* _ASSIGNMENT_
Once you find the line with "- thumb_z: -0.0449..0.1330" in the data that follows, repeat it and every line after it exactly, through the line with "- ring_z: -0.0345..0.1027".

*** Opening of SUPPLIED MATERIAL ***

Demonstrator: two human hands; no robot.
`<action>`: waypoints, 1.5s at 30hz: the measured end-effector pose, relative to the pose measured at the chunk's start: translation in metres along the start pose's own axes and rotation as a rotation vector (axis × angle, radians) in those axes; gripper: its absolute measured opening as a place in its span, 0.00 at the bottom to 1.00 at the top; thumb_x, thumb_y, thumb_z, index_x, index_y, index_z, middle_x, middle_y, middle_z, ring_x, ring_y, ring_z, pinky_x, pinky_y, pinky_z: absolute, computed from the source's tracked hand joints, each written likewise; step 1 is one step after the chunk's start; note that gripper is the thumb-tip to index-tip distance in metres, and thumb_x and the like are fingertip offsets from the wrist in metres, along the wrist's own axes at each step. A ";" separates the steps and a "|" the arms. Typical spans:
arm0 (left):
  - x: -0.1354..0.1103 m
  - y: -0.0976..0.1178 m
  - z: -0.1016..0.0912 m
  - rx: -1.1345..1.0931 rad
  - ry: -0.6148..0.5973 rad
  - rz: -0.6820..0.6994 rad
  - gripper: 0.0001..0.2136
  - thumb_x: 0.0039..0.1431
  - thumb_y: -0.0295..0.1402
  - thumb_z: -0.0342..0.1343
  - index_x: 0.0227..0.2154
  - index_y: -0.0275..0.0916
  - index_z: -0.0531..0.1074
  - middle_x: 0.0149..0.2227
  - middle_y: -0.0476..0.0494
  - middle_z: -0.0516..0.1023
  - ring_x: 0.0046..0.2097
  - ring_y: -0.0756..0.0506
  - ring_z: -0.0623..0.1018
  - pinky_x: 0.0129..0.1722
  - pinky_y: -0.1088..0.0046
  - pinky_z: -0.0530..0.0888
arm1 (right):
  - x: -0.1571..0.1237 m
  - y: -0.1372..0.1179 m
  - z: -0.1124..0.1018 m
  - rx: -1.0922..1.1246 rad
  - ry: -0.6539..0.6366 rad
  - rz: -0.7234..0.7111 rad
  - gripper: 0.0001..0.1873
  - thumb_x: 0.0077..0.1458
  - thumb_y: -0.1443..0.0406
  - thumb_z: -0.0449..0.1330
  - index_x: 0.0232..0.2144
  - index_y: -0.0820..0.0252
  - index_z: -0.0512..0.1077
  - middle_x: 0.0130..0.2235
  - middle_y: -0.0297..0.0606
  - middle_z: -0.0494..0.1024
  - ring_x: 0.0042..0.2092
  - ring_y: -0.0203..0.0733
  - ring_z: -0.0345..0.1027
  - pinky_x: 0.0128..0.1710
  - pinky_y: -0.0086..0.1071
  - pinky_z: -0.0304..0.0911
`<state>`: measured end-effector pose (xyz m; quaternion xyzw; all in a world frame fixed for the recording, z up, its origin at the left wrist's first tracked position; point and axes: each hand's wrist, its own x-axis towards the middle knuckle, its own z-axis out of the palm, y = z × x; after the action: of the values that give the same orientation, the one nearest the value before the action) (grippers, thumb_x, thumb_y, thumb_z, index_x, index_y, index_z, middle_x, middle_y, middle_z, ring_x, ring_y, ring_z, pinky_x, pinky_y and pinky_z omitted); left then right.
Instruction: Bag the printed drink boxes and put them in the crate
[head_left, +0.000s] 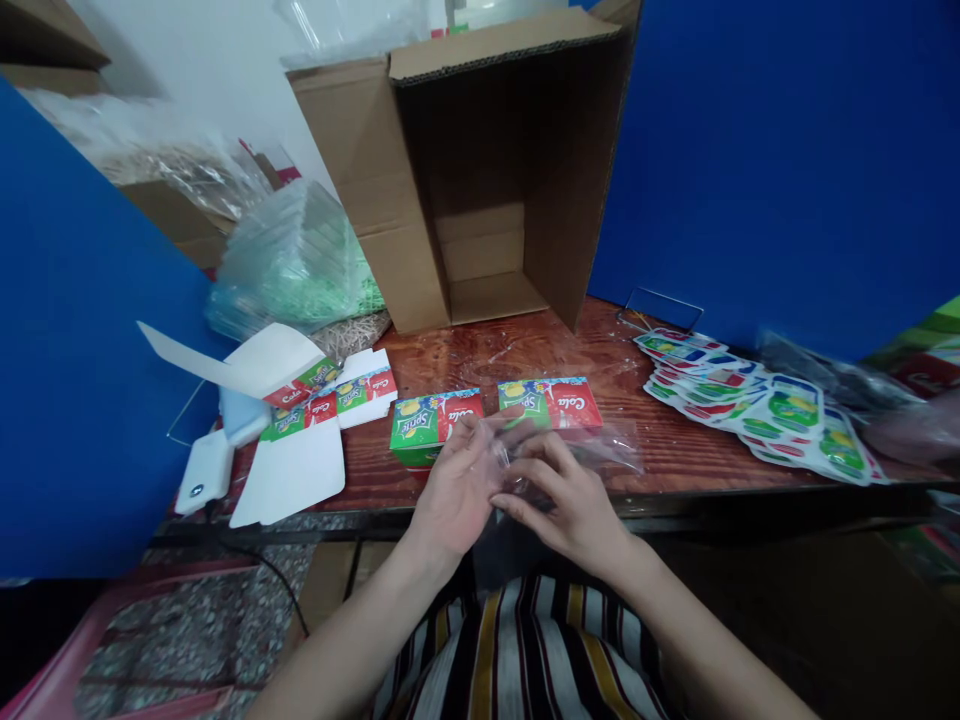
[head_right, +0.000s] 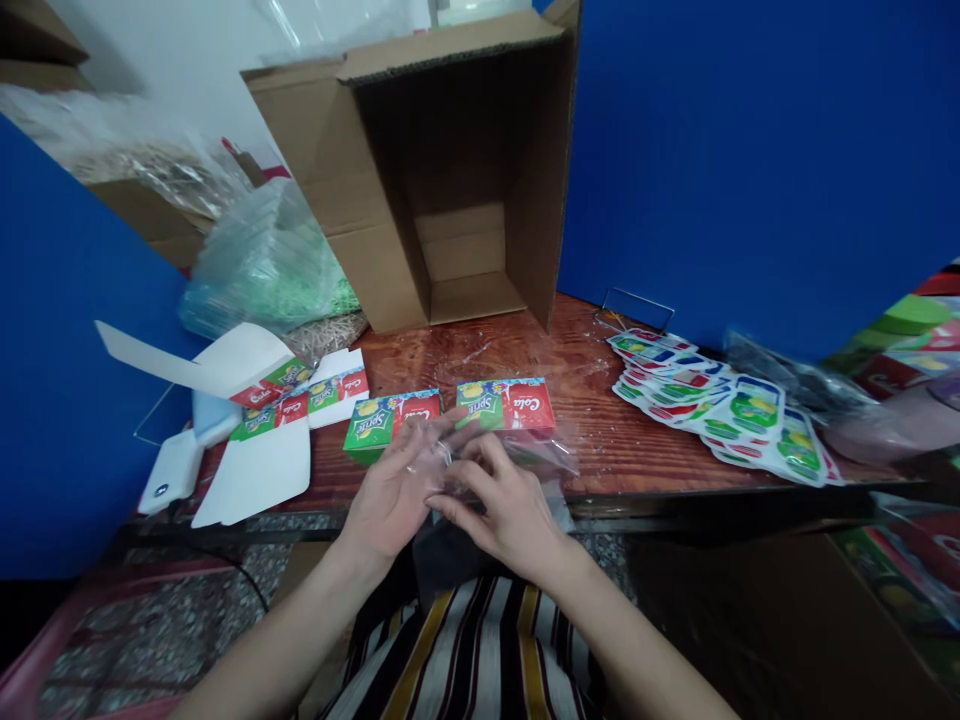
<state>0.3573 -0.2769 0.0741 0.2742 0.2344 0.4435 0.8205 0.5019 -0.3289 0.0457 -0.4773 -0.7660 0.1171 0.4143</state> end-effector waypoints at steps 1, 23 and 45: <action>0.000 0.000 0.000 -0.013 -0.006 0.005 0.07 0.58 0.34 0.59 0.34 0.42 0.66 0.54 0.44 0.74 0.59 0.38 0.71 0.52 0.58 0.74 | -0.002 -0.001 -0.001 -0.010 -0.005 -0.007 0.09 0.61 0.58 0.59 0.41 0.56 0.71 0.41 0.40 0.68 0.40 0.40 0.69 0.37 0.34 0.70; -0.016 -0.011 -0.011 0.452 -0.023 0.182 0.06 0.64 0.33 0.53 0.32 0.40 0.61 0.52 0.42 0.75 0.52 0.43 0.74 0.51 0.63 0.68 | -0.018 -0.008 -0.026 0.020 -0.190 0.018 0.12 0.59 0.60 0.61 0.26 0.59 0.68 0.40 0.39 0.73 0.46 0.46 0.63 0.44 0.39 0.64; 0.006 -0.010 -0.013 1.095 -0.396 -0.255 0.14 0.52 0.42 0.63 0.24 0.36 0.70 0.23 0.54 0.67 0.27 0.53 0.64 0.28 0.76 0.60 | -0.011 0.034 -0.054 0.458 -0.412 0.333 0.13 0.57 0.56 0.62 0.36 0.60 0.72 0.31 0.33 0.72 0.30 0.33 0.61 0.29 0.27 0.56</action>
<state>0.3582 -0.2734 0.0569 0.7045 0.3026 0.0967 0.6347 0.5665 -0.3323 0.0544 -0.4569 -0.6990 0.4456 0.3225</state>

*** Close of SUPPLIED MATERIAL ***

* _ANSWER_
  - thumb_z: -0.0449..0.1330
  - index_x: 0.0232..0.2144
  - index_y: -0.0820..0.0252
  - index_z: -0.0512..0.1077
  - middle_x: 0.0130..0.2235
  - middle_y: -0.0297..0.0606
  - middle_z: -0.0494..0.1024
  - ring_x: 0.0042..0.2092
  - ring_y: -0.0203..0.0733
  - ring_z: -0.0345..0.1027

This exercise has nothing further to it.